Всем уже поднадоела трафаретная формула, что театр живет циклами, – тем не менее это так. Как человек: рождение, пик зрелости, умирание. И если театр – живой организм, а не мертвый со своими закостеневшими традициями, он тоже проходит эти циклы. Другое дело, что театр – это еще и птица феникс, которая умирает и возрождается.
Например – «Таганка».
Середина шестидесятых годов: поиски формы, фронтальные мизансцены, необычные световые решения, отсутствие привычной драматургии, публицистика, эпатаж привычного, кинематографический монтаж сцен и т. д. – все то, что коротко называлось «Таганкой», и люди на это шли.

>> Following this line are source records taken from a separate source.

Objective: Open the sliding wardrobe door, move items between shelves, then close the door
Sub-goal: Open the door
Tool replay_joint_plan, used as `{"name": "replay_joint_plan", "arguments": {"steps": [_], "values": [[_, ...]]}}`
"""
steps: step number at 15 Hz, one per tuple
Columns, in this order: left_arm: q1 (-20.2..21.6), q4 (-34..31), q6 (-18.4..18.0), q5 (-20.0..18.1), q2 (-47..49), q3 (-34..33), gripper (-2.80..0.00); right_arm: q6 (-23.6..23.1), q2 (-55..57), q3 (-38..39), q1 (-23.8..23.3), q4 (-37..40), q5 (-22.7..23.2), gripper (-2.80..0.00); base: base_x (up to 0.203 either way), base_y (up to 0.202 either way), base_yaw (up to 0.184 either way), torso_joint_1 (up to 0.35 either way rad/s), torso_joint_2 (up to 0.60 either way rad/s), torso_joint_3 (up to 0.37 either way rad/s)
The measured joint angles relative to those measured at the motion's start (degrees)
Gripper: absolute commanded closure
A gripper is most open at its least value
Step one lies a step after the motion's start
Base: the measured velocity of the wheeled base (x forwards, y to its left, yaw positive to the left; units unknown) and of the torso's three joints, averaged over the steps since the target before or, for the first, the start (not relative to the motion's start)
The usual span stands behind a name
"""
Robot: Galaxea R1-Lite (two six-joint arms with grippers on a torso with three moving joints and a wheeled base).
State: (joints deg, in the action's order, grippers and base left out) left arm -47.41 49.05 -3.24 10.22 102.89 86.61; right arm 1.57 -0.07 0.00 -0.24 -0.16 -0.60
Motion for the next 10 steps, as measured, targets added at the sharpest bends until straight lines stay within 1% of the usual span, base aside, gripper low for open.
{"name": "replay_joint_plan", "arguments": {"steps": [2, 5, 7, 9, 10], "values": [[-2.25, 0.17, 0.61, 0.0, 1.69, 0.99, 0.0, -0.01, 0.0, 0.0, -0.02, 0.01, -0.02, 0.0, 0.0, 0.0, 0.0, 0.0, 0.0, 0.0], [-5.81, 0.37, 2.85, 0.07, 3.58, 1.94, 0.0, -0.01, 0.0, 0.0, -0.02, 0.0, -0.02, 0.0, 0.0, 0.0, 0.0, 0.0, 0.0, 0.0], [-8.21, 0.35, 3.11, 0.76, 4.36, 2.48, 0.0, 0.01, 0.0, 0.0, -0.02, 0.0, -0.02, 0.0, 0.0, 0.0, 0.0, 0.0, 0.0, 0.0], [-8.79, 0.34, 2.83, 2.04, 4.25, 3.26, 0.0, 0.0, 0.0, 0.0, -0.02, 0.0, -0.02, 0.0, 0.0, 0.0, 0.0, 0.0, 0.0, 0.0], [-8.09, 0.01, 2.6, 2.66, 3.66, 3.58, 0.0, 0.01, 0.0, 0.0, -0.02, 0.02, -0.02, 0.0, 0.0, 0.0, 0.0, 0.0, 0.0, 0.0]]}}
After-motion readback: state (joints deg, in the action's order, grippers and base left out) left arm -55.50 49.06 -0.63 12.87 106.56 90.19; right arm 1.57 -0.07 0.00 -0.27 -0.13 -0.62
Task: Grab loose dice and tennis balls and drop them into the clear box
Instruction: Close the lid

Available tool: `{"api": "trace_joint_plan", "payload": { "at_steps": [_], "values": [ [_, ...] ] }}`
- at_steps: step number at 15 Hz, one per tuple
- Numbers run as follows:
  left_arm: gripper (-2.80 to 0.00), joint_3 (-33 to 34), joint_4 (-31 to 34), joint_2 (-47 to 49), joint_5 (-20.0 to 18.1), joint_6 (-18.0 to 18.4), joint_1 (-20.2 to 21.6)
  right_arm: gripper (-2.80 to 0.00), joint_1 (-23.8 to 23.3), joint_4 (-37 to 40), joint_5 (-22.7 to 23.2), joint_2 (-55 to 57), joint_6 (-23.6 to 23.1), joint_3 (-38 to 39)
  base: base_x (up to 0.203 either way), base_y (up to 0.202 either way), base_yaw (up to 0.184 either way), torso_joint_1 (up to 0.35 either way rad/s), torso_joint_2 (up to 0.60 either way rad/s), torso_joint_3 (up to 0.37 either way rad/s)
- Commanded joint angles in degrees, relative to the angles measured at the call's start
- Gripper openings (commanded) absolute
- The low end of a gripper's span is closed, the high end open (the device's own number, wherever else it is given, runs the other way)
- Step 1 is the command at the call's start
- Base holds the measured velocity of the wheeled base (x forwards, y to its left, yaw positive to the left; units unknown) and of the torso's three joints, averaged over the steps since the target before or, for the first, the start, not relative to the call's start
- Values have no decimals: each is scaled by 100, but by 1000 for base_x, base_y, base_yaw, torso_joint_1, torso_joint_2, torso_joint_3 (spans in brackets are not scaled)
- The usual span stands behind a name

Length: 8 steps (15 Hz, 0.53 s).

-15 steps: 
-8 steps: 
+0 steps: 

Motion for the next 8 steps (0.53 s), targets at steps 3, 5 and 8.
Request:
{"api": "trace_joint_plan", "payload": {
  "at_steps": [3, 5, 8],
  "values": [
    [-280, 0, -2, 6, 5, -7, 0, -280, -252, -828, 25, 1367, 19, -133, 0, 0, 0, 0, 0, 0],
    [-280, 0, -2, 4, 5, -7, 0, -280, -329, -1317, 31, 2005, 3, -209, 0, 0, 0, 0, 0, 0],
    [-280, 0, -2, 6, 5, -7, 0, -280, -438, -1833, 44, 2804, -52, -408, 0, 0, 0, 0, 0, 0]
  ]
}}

В конце шестидесятых – начале семидесятых, когда общество стало заниматься самоанализом, на первый план вышло слово. То, о чем люди читали в «самиздате», о чем говорили друг другу на кухнях, в Театре на Таганке звучало вслух со сцены. Ничего особенно нового в этом не было, но слово, произнесенное со сцены, становится общественным явлением. И потому «Таганка» как бы приняла эстафету «Нового мира» времен Твардовского, превратившись в общественную трибуну.